YOUR OBJECTIVE
Report every line from the material that contains the word "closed".

DATA BLOCK
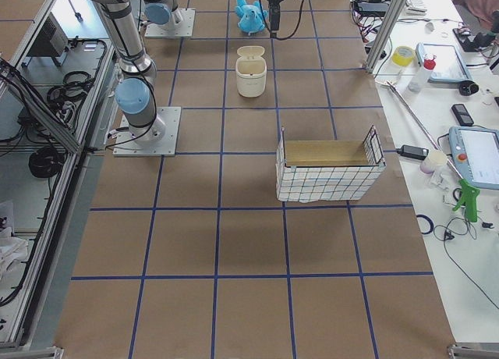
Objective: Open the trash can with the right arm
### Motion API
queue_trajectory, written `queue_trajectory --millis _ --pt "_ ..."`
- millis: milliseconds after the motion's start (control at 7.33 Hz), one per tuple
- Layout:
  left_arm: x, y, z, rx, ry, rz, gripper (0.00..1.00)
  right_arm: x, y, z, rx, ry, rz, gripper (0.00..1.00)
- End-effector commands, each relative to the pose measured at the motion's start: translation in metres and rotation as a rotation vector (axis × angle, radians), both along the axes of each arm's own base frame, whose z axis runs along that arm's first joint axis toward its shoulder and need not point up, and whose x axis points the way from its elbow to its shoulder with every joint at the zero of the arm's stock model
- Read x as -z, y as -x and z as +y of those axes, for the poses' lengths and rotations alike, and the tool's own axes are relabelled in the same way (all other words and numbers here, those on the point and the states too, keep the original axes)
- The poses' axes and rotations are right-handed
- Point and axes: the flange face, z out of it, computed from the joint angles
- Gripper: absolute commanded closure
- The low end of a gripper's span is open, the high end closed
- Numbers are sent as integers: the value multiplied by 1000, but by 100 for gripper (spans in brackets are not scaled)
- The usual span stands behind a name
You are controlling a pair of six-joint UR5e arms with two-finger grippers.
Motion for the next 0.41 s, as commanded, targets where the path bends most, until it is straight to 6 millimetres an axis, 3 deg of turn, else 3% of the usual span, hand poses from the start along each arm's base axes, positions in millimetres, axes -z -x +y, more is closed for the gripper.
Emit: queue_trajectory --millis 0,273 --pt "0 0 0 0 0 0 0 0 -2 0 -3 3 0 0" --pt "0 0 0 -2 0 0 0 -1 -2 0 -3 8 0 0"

EXERCISE RESULT
- The low end of a gripper's span is open, the high end closed
Motion for the next 0.41 s, as commanded, targets where the path bends most, until it is straight to 6 millimetres an axis, 3 deg of turn, else 3% of the usual span, hand poses from the start along each arm's base axes, positions in millimetres, axes -z -x +y, more is closed for the gripper.

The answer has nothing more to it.